I sent config in DM, because it was 368 lines and i didnt know if there was something sensitive sry...

Well that is hard if I don't know how one would even accomplish what i am asking in OpenWrt, which would answer this question for myself. If you want formally describe that. But i thought it was simple enough, have hard time saying anymore more about it...

In common terms I want WIFI network, or isolated bridge that can be reached by WIFI rather to be precise, i have problem with language articulating it right now (again i suffer from aphasia):

  • where i can isolate an IoT device from internet and all other networks ofc.

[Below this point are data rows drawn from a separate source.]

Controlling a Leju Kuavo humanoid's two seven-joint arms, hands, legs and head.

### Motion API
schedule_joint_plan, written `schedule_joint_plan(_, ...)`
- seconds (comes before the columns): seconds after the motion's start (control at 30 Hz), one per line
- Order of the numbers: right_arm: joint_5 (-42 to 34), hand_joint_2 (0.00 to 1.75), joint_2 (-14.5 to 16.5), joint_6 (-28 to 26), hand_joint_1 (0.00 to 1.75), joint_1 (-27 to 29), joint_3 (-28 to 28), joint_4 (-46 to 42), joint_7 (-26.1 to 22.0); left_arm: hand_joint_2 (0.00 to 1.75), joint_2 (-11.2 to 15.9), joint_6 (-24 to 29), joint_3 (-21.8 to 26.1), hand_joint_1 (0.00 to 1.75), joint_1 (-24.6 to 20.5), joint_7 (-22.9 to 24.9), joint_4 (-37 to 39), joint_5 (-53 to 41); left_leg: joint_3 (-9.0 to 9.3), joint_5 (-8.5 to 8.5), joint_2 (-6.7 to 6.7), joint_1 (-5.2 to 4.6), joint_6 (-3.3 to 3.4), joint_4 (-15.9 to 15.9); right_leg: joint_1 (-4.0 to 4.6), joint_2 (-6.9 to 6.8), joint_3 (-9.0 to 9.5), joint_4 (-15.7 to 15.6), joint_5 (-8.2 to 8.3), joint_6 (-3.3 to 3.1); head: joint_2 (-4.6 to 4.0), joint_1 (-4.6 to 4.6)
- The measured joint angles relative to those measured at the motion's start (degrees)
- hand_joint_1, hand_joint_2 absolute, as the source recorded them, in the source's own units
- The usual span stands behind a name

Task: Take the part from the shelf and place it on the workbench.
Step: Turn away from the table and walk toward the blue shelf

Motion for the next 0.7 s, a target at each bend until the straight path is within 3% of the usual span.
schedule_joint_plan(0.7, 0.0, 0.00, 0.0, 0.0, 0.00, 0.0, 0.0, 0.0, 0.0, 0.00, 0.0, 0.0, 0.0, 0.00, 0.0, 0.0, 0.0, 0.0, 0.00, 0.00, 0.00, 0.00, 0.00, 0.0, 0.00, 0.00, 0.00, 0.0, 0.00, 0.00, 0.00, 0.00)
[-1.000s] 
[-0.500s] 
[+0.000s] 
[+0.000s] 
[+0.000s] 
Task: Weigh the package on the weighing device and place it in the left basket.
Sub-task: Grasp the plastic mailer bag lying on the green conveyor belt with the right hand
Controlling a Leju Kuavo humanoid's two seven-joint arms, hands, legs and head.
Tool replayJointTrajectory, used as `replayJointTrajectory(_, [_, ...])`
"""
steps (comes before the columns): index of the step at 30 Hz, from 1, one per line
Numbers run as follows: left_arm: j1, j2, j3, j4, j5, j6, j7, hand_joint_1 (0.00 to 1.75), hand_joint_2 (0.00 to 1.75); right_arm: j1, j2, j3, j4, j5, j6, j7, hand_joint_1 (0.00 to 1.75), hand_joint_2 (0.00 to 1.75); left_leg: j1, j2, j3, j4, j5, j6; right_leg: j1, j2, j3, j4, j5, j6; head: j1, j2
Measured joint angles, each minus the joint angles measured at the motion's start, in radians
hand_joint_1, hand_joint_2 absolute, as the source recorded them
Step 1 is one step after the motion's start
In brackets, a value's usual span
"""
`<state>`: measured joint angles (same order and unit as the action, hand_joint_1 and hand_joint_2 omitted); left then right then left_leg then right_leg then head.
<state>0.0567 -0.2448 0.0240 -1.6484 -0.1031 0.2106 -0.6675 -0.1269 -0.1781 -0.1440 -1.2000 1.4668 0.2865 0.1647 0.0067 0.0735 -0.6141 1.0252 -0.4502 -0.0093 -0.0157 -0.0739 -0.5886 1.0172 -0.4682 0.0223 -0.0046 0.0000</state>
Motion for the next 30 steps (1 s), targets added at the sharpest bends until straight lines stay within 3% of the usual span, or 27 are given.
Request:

  • I must be able connect to my IoT from phone over WIFI, but (IoT on separate network created for a IoT device) cannot see/connect to WIFI by itself, unless other device initiates connection

Now there is a problem. I need to connect to IoT through WIFI on app on a phone. So previously both devices were on same network. But now I have BRIOT5 bridge and firewall zone, how do i force my IoT to BRIOT5 network? Since I would assume it would just connect on my existing WIFI! Can I set perhaps by MAC some rule that, device with this mac if tries connect to WIFI gets redirected to separate network? Or I will have to use separate SSID for that!

Well again I didn't even figured this out yet, as I don't know OpenWrt and IoT and unless i figure it out, I don't even know how it will be yet, so you understand I can't give you exactly what i want to do formally in OpenWrt.

What i did so far:

  1. created bridge and interface (assigned firewall zone to it) called BRIOT5
  2. created zone and forwarded my WIFI (called lan2) => briot5
  3. created briot 5 firewall zone and firewall rule for DHCP

BTW I Am more afraid about messing up something in firewall recall it less then other parts... MB. I didn't set much in BRIOT 5 firewall zone setting, i am worried now, even tho there was no much to set, only like destination zone no? Which I don't remember too in this setting page what was for! I have also huge trouble with memory!